Whilst intra- and inter-observer reproducibility was assessed underlining excellent post-processing reproducibility, data on inter-study reproducibility is lacking which would be desirable for follow-up surveys of cardiac remodelling. With this perspective, further clinical follow-up studies are warranted. Mapping was performed in one representative midventricular SAX slice only, future studies should consider an apical, midventricular and basal slice for more comprehensive assessments. We have not demonstrated a significant association of native and post contrast T1 mapping based on RT and MOLLI (native 5(3)3 and post-contrast 4(1)3(1)2) with histology. This may partially be due to the specific sequences used. Both T1 mapping sequences utilized are affected by imperfect inversion due to T2 relaxation.

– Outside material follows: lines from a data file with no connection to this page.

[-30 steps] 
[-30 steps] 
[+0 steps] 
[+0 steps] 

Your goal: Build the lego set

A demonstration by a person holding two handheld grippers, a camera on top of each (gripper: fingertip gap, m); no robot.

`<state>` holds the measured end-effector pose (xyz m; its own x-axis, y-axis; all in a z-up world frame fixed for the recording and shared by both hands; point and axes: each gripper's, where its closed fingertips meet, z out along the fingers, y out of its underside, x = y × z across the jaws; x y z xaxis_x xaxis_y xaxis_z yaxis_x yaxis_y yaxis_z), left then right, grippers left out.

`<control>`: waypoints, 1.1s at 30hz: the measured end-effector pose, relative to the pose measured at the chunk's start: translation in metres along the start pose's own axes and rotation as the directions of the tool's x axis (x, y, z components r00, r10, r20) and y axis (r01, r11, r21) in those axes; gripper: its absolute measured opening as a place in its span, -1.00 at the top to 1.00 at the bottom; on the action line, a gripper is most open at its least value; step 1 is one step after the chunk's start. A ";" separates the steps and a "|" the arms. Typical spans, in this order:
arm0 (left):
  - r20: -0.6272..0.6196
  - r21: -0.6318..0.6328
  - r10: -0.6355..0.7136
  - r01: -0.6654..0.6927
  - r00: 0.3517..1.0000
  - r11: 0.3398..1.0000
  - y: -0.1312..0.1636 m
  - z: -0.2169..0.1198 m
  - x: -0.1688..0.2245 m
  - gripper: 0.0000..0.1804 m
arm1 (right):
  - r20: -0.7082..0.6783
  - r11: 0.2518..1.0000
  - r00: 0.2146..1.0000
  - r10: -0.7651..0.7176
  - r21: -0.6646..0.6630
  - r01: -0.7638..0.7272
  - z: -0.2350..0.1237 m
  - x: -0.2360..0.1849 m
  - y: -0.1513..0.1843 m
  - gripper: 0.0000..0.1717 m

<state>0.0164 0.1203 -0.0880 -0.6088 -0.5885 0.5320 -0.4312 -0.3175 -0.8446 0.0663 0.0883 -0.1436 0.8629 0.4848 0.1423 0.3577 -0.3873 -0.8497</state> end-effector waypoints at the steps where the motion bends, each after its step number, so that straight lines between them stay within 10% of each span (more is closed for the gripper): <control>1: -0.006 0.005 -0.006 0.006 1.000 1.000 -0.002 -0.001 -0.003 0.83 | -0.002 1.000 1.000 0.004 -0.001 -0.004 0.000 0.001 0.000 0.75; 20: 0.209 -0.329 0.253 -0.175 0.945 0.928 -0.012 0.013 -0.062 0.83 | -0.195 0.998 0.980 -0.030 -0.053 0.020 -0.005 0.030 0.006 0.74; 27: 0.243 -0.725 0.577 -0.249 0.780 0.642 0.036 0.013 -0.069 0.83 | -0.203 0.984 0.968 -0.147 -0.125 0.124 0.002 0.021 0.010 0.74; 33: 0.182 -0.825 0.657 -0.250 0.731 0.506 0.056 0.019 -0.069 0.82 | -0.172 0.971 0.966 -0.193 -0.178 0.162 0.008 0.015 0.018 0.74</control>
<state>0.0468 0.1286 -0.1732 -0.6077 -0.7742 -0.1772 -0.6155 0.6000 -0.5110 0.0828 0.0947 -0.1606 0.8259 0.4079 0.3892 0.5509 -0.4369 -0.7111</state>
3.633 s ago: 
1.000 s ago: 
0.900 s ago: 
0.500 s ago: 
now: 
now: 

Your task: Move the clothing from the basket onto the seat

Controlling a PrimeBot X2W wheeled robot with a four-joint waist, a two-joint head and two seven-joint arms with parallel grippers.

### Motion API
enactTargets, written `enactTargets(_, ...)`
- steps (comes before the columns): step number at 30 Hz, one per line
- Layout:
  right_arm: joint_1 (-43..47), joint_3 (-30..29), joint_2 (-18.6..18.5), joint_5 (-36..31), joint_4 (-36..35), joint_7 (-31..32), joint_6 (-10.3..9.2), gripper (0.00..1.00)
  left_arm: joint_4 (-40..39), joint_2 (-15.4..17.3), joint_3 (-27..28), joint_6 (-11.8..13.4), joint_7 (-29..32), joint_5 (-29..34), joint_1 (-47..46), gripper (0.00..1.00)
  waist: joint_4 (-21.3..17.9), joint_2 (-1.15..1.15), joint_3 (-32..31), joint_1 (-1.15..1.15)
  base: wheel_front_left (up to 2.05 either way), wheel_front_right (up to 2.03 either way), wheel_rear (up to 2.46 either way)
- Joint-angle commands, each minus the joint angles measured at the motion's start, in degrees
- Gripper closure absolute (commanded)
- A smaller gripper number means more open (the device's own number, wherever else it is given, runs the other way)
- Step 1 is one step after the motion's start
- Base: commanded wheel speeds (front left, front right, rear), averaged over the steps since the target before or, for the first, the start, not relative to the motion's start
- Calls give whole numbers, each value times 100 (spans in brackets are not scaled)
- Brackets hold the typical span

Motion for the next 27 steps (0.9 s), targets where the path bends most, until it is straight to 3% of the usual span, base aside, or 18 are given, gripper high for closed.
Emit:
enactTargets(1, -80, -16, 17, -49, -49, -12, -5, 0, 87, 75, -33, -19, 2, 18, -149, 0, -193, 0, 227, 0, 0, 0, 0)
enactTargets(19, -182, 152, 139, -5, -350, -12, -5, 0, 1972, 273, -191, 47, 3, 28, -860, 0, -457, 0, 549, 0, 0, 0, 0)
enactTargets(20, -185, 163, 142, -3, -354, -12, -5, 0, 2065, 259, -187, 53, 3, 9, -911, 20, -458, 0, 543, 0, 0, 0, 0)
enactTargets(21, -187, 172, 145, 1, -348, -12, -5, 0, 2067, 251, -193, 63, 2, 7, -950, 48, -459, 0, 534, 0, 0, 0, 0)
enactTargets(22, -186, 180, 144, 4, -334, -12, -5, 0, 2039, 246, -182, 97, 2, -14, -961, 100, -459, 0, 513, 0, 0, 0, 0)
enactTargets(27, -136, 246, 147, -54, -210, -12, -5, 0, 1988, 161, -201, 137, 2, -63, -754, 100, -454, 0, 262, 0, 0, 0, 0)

While the MOLLI sequence is additionally affected by T2 and magnetization transfer effects during the bSSFP readout (Robson et al. [38]), this does not affect the RT single-shot T1 mapping sequence which uses a FLASH readout as in the original approach by Deichmann and Haase [39]. However notwithstanding it is important to understand that native and postcontrast T1 based on various T1 mapping techniques did not correlate with outcome in a recent AS multi-center study while ECV did predict outcome in these patients [21]. Furthermore, ECV did correlate with histological fibrosis in the current study, which itself was demonstrated to have strong prognostic implications [33]. Last, only a subset of patients underwent endomyocardial biopsies which limits statistical power.